I would even reserve this name for the specific connection implied by the metric.
 
  • #13
strangerep said:
Yes, but you specified "Christoffel symbols" explicitly.
AboveSky said:
I would even reserve this name for the specific connection implied by the metric.
Oh, I wasn't aware, thanks for the comment, I'll make sure to be more careful in the future. But yes the problem is meant to be for an arbitrary connection, not specifically for the Levi-Civita connection.
 
  • #14
PhysicsObsessed said:
Oh, I wasn't aware, thanks for the comment, I'll make sure to be more careful in the future. But yes the problem is meant to be for an arbitrary connection, not specifically for the Levi-Civita connection.
PhysicsObsessed said:
Hi, thanks for the help; though I was under the impression that this only applied in some cases, like for the connection coefficients of the Levi-Civita connection, but not in every case.

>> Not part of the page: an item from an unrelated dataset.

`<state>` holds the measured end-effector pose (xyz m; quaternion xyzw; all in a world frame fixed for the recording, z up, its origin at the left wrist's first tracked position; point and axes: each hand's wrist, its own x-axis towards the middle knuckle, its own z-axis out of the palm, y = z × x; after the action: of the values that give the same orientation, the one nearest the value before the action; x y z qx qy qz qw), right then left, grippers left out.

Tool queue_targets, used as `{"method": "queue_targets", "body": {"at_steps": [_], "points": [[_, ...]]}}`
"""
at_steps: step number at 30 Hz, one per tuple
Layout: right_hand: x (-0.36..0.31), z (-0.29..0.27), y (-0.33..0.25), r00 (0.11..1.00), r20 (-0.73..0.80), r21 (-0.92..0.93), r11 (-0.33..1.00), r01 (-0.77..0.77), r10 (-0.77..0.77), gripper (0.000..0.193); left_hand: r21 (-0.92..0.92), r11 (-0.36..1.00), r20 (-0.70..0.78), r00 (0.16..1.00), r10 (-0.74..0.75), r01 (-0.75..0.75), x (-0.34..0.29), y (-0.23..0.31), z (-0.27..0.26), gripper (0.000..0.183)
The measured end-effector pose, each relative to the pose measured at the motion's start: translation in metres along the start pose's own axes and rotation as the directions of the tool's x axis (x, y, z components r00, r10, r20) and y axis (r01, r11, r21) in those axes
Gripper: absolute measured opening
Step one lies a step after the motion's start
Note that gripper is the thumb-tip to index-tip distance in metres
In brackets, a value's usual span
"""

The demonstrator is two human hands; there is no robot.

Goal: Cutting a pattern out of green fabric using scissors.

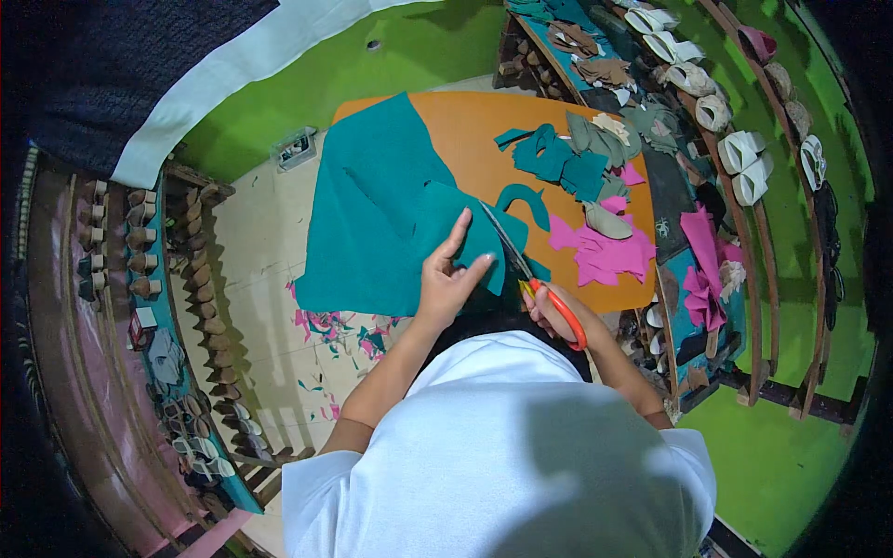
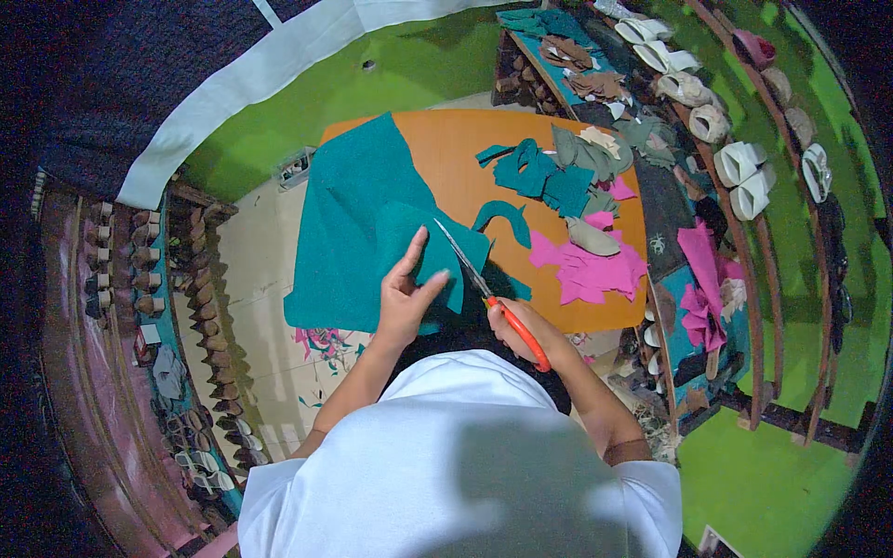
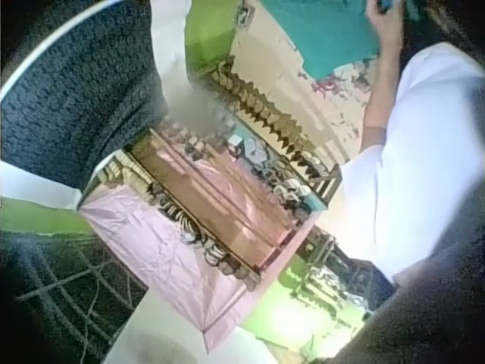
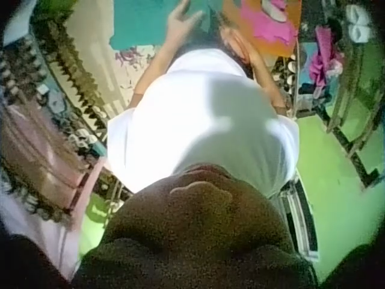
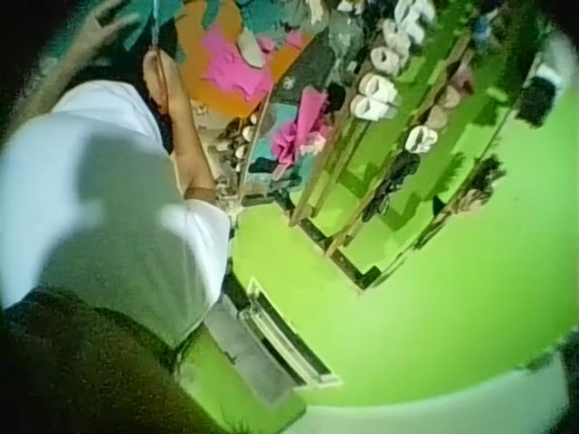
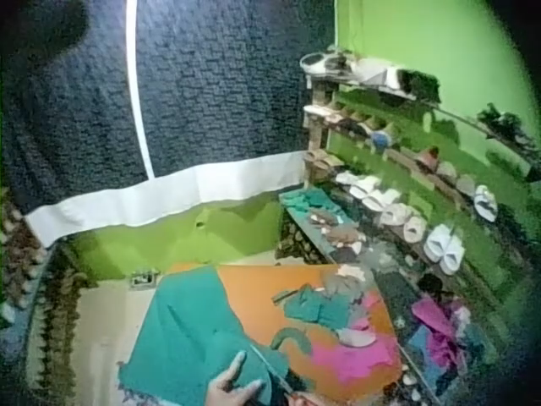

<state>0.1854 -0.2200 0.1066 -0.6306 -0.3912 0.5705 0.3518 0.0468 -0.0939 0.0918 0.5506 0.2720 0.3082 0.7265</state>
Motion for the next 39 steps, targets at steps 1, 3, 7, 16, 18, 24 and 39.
{"method": "queue_targets", "body": {"at_steps": [1,3,7,16,18,24,39], "points": [[0.0,0.0,-0.001,1.0,0.003,-0.043,0.999,0.015,-0.014,0.055,-0.039,0.999,-0.086,0.996,0.032,-0.036,0.002,-0.006,-0.001,0.057],[0.0,0.001,0.0,1.0,0.006,-0.085,0.996,0.029,-0.028,0.055,-0.075,0.994,-0.173,0.983,0.06,-0.074,0.005,-0.009,0.0,0.052],[0.001,0.003,0.0,0.998,0.029,-0.025,0.998,0.056,-0.055,0.054,-0.102,0.989,-0.21,0.974,0.088,-0.111,0.006,-0.004,0.002,0.05],[0.001,0.001,0.001,0.995,0.098,0.127,0.991,-0.042,0.03,0.05,-0.049,0.992,-0.103,0.989,0.107,-0.113,0.001,-0.002,0.003,0.058],[0.002,0.001,0.001,0.994,0.11,0.133,0.99,-0.045,0.031,0.05,0.0,0.991,-0.107,0.985,0.132,-0.133,0.002,-0.001,0.004,0.058],[0.004,0.002,0.008,0.995,0.102,0.136,0.991,-0.006,-0.008,0.051,0.07,0.98,-0.113,0.974,0.195,-0.188,0.0,-0.002,0.005,0.059],[0.004,-0.001,0.005,0.993,0.12,0.17,0.985,-0.026,0.006,0.057,0.012,0.994,-0.077,0.991,0.106,-0.106,0.001,-0.005,0.003,0.059]]}}
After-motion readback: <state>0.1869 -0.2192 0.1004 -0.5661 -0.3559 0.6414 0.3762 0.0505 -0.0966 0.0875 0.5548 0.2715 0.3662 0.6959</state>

The terminology "Christoffel symbols" seems to specifically refer to a Levi-Civita connection so the Christoffel symbols are always symmetric. This may be because Christoffel first defined his symbols in terms of a Riemannian metric on a manifold. And he had no concept of a connection but rather was looking at transformations of differential expressions from one coordinate system to another.

For an arbitrary connection you are right. The coefficients with respect to a coordinate basis need not be symmetric. If they are symmetric in every coordinate system the connection is called symmetric but such a connection may not be a Levi-Civita connection.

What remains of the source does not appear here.